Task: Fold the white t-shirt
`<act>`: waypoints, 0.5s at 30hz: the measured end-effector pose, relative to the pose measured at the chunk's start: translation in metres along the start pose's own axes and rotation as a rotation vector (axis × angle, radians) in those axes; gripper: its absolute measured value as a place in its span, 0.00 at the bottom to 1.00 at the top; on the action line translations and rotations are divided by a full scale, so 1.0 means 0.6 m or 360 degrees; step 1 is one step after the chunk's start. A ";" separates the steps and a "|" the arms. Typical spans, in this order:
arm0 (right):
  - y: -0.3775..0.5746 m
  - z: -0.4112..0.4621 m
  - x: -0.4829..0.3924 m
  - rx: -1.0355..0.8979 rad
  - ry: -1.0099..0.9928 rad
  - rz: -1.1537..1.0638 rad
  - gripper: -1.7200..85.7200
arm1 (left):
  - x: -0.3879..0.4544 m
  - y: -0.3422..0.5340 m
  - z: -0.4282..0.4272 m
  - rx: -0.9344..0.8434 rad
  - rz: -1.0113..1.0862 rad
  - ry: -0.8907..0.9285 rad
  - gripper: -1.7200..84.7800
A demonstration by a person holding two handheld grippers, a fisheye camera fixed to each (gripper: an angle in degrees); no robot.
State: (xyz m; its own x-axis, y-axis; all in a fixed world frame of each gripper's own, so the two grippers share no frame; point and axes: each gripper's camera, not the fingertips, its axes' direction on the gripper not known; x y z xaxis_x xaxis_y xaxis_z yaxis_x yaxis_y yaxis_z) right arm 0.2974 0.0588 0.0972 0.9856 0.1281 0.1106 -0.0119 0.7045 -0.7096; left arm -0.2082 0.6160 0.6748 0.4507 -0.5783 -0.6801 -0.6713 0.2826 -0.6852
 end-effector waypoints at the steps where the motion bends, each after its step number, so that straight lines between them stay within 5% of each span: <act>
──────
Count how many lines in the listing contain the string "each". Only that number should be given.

[Answer area]
3